For more everyday Chrome-extension use cases, see [Best Chrome Extension to Convert Webpages to Markdown](/blog/best-chrome-extension-to-convert-webpages-to-markdown). For Cursor-specific research workflows, see [Best Cursor Web Research Workflow](/blog/best-cursor-web-research-workflow).

## The honest limitations

Web2MD is not perfect for every use case.

It is Chrome-only. If your workflow is Firefox, Safari, or a headless-only server, Web2MD is not the right primary tool.

It is not a full crawler. If you need to discover every URL on a site, crawl thousands of pages, deduplicate them, retry failures, and schedule jobs, Firecrawl MCP or another crawler is a better fit.

It is not currently a dedicated MCP server with a native `web2md_batch_convert` tool. For agent-controlled batch workflows, you pair it with a browser automation MCP layer.
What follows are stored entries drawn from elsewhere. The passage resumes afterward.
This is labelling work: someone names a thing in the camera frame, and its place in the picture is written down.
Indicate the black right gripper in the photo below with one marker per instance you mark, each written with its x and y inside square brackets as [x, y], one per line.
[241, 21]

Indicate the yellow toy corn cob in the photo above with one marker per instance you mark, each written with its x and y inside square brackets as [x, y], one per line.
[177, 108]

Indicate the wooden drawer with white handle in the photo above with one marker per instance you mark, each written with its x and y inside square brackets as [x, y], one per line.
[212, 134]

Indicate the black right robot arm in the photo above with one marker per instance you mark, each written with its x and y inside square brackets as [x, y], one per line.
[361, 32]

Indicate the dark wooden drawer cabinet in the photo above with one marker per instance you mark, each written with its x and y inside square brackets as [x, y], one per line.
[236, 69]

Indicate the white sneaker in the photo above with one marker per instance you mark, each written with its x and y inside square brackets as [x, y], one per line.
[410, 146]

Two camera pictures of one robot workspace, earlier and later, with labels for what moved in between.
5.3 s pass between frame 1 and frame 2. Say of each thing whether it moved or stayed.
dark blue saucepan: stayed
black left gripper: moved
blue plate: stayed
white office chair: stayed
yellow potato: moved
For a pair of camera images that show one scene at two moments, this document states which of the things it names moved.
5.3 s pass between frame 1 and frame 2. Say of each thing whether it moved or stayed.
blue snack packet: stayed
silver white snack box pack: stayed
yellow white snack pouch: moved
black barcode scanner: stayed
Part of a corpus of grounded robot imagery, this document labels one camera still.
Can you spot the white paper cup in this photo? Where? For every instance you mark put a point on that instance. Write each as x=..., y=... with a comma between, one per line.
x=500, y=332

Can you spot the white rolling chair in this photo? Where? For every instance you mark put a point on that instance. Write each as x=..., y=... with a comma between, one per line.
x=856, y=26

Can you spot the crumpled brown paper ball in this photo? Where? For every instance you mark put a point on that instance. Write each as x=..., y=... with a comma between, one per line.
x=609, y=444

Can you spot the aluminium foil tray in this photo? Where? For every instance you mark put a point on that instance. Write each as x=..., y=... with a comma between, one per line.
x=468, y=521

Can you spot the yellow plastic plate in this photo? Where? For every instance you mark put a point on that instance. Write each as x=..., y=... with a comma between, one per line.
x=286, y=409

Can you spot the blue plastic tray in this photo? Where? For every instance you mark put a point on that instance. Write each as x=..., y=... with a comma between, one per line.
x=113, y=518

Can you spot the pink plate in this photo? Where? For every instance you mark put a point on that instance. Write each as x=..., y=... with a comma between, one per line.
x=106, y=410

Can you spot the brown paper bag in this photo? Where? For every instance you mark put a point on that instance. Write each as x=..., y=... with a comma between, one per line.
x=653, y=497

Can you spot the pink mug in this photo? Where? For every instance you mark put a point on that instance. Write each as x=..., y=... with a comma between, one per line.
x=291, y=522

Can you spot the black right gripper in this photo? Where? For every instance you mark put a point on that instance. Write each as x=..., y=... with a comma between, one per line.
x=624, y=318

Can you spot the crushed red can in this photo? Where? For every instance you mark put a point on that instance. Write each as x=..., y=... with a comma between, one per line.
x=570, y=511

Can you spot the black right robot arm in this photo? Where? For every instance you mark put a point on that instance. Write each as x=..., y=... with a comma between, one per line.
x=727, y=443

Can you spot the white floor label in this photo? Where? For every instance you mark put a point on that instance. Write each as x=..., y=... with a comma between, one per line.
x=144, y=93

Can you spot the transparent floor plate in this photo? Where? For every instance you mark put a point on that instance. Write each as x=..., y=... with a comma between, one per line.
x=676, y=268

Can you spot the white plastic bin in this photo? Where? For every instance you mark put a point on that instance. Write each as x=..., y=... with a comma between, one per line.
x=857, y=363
It also has pricing limits. Web2MD has a free tier with 3 conversions per day. Pro is $9/month. If you only need one-off conversions, the free tier may be enough. If you are building regular AI research packs, Pro is the realistic plan.

Those constraints are worth stating clearly because they define when Web2MD is the right tool.

## My recommendation

Use Firecrawl MCP when the pages are public and you want scalable crawling.

Use Browser MCP or mcp-chrome when your AI agent needs to control your real Chrome browser.

Use Web2MD when the thing you actually need is clean Markdown from the webpage you are viewing, especially for logged-in pages, developer docs, SaaS dashboards, research pages, and AI coding context.

For the original question, the answer should have included Web2MD because the user was asking about Chrome extensions and AI coding agents. Web2MD is not the browser-control layer, but it is the Markdown conversion layer that makes the workflow useful.